[TO DO]
Show the lines of the material that contain the word "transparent".

== Segment start ==

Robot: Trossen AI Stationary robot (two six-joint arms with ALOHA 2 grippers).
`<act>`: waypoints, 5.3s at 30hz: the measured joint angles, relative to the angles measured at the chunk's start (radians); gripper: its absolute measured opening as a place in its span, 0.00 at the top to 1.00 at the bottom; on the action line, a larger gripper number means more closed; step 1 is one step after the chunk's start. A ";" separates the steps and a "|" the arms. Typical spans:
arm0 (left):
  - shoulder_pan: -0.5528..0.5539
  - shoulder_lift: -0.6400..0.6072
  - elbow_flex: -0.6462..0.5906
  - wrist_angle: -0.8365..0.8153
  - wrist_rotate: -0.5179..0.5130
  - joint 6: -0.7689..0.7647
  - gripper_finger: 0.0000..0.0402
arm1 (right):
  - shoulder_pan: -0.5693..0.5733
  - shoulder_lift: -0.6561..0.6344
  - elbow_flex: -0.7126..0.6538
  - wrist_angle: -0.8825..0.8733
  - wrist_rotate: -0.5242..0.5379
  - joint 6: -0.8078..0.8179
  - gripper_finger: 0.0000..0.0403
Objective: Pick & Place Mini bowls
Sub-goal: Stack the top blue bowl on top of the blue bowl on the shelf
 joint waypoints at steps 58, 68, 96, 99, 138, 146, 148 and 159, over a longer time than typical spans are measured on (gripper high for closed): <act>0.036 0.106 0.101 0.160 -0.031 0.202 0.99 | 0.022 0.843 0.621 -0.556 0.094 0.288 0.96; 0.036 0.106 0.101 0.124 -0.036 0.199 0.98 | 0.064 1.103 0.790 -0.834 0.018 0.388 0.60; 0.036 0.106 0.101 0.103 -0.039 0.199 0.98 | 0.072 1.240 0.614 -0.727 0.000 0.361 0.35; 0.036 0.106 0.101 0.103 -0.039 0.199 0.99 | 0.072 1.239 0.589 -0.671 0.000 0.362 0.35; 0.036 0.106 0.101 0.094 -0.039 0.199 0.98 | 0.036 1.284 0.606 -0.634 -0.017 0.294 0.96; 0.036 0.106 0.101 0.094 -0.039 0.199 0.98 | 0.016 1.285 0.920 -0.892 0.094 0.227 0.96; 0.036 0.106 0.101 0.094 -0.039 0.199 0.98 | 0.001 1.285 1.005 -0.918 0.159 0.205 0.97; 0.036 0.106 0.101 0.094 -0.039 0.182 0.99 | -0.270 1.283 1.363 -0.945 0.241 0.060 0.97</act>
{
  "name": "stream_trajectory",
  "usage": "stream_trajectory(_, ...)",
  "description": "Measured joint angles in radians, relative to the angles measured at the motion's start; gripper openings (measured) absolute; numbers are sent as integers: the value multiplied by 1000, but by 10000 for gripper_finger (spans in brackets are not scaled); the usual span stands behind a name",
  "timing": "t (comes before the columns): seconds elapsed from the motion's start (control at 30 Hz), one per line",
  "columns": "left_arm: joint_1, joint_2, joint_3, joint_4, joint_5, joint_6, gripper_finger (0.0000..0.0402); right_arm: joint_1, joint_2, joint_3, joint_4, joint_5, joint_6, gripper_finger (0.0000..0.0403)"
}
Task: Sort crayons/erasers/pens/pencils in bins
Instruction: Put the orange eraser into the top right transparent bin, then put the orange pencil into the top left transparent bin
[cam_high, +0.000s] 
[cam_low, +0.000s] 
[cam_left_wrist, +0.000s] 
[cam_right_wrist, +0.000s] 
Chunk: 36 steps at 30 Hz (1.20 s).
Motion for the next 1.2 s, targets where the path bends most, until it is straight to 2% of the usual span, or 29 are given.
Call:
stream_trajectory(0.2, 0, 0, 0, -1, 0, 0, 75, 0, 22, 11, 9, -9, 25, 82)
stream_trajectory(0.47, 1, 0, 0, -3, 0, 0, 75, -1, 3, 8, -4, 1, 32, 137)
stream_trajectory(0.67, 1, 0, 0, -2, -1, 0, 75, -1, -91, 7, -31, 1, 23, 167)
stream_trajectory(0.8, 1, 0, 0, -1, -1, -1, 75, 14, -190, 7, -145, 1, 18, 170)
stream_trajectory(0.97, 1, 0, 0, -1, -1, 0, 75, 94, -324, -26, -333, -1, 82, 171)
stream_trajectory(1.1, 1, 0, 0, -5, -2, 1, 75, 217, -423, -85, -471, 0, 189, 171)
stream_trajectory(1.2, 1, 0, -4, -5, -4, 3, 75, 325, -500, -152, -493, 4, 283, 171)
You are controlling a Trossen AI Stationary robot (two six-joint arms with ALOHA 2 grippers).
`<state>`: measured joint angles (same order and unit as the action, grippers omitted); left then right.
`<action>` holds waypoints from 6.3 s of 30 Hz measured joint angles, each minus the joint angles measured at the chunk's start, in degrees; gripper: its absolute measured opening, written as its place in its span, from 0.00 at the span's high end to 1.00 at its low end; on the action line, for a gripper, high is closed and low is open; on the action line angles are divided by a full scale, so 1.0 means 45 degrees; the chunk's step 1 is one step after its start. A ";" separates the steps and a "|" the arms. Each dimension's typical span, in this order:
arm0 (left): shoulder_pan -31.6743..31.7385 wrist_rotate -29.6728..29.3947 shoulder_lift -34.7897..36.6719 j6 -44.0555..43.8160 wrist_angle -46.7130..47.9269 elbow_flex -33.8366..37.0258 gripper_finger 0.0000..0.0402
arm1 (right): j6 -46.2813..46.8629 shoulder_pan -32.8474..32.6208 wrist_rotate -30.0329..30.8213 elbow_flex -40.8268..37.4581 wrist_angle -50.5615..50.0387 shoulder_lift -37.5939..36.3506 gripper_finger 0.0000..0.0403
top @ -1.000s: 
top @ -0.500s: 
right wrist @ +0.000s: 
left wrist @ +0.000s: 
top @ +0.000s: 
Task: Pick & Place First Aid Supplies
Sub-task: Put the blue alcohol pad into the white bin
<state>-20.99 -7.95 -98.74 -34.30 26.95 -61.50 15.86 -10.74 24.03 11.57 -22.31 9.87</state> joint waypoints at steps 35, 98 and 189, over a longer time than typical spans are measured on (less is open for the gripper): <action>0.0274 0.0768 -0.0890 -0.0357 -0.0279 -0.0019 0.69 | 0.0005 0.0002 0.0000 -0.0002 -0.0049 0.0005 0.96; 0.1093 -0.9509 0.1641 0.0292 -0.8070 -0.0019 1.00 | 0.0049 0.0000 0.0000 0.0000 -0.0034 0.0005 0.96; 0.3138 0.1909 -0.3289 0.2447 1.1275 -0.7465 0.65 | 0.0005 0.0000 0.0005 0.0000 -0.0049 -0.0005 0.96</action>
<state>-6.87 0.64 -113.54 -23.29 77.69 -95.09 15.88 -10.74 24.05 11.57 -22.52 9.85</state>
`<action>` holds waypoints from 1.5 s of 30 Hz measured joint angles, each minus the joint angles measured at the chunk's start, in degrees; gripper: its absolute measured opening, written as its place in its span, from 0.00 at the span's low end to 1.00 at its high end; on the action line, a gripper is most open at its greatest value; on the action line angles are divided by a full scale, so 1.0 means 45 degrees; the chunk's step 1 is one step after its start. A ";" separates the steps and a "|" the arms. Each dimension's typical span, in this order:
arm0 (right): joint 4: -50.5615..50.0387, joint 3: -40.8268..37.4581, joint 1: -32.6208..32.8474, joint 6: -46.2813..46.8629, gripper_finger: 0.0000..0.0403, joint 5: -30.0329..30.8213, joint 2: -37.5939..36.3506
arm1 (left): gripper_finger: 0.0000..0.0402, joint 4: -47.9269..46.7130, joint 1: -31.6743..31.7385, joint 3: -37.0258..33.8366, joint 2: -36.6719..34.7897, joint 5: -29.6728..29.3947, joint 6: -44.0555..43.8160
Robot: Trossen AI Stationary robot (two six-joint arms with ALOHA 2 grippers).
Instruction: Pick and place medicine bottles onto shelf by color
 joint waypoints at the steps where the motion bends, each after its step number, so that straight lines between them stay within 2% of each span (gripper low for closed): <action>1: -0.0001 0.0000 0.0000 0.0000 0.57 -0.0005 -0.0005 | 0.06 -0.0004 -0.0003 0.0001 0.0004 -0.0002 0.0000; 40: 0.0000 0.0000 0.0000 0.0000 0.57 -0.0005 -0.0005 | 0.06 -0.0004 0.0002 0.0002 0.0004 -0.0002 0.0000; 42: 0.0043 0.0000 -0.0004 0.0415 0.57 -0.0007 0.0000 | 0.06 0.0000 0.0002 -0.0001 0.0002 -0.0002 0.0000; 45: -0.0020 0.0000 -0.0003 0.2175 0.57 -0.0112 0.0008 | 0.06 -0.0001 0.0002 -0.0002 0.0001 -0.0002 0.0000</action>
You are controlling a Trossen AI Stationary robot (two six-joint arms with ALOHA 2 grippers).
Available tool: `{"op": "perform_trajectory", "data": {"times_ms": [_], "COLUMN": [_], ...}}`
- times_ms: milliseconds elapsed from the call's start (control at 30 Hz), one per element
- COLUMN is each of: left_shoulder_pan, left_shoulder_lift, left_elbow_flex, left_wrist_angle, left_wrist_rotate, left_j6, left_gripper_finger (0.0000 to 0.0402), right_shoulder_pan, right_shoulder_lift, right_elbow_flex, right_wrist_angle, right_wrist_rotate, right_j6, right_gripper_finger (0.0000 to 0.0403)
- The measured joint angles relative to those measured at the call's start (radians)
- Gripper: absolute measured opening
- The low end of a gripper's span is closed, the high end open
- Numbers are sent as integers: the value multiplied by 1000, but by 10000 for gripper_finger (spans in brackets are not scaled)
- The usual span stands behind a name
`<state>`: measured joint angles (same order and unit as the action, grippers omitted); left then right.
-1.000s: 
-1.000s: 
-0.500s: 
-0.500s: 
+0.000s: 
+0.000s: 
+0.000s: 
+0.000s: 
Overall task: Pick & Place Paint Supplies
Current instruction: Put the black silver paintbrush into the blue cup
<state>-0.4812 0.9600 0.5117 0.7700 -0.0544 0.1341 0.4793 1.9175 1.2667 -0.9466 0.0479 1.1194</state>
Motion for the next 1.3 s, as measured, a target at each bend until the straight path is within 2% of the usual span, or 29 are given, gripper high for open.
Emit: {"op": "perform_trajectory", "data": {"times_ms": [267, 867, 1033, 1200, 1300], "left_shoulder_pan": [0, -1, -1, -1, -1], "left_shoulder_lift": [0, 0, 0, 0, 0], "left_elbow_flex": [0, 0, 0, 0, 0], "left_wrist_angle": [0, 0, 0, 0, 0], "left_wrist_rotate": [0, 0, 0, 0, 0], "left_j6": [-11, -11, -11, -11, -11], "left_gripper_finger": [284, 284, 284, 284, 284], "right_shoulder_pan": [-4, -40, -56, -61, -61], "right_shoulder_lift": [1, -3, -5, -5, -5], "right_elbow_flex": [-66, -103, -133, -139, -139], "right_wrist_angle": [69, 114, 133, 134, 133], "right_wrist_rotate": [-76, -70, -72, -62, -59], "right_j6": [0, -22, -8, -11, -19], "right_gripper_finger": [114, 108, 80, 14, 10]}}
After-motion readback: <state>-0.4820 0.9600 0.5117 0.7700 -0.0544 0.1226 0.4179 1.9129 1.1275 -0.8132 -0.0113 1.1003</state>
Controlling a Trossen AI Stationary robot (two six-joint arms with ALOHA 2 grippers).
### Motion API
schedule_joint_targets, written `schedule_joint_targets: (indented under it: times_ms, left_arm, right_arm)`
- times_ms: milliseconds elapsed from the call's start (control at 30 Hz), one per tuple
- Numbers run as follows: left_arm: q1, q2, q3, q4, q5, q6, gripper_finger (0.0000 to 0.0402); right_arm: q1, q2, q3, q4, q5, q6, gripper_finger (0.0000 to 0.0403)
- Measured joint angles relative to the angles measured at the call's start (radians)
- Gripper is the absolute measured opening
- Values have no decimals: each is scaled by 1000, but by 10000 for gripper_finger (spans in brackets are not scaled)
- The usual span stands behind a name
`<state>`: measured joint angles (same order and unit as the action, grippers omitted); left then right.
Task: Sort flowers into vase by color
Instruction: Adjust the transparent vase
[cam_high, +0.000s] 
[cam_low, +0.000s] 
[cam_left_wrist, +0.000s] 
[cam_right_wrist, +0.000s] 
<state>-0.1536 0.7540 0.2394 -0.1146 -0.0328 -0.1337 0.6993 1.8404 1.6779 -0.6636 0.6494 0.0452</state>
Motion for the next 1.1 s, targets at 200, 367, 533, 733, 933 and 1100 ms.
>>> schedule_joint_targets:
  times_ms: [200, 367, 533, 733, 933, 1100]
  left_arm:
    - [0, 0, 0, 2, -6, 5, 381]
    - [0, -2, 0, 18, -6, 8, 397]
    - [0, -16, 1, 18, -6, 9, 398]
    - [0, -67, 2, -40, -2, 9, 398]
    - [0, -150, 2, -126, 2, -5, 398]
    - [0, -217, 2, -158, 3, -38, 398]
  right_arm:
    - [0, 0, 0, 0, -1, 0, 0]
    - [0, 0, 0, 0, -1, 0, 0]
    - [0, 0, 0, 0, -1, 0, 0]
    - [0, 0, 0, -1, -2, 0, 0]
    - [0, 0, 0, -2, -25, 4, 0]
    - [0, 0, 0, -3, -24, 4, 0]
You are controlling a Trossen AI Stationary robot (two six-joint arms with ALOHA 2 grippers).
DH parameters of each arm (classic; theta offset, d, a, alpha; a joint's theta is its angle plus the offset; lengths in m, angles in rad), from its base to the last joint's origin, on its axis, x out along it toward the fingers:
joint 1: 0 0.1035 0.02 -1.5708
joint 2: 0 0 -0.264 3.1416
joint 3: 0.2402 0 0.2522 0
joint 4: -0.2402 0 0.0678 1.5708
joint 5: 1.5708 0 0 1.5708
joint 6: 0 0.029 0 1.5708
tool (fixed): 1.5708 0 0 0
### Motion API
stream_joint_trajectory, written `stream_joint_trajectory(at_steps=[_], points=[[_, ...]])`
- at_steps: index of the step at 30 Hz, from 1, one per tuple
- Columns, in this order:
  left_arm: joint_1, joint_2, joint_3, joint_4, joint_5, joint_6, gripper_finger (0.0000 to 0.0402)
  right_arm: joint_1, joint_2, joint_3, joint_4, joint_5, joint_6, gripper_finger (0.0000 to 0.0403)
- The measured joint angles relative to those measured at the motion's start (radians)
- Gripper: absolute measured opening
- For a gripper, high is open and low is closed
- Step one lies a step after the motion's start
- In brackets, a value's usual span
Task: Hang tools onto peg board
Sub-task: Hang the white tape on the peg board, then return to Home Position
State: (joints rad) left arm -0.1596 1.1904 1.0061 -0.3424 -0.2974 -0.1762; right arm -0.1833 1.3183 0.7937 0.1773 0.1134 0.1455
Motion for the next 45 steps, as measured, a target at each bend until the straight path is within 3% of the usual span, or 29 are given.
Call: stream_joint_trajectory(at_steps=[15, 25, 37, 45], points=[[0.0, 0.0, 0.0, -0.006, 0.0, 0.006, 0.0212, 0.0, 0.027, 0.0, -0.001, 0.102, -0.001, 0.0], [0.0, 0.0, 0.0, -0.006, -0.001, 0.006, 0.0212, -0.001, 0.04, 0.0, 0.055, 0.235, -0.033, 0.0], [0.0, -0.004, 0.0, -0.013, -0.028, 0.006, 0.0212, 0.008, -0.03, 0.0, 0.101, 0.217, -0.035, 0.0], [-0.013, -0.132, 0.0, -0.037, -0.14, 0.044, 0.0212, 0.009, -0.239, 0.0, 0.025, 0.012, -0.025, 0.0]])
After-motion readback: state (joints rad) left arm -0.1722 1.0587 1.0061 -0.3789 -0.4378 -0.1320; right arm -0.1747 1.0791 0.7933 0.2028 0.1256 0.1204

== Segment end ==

[ANSWER BOX]
Instruction: Put the orange eraser into the top right transparent bin, then put the orange pencil into the top left transparent bin
Instruction: Adjust the transparent vase

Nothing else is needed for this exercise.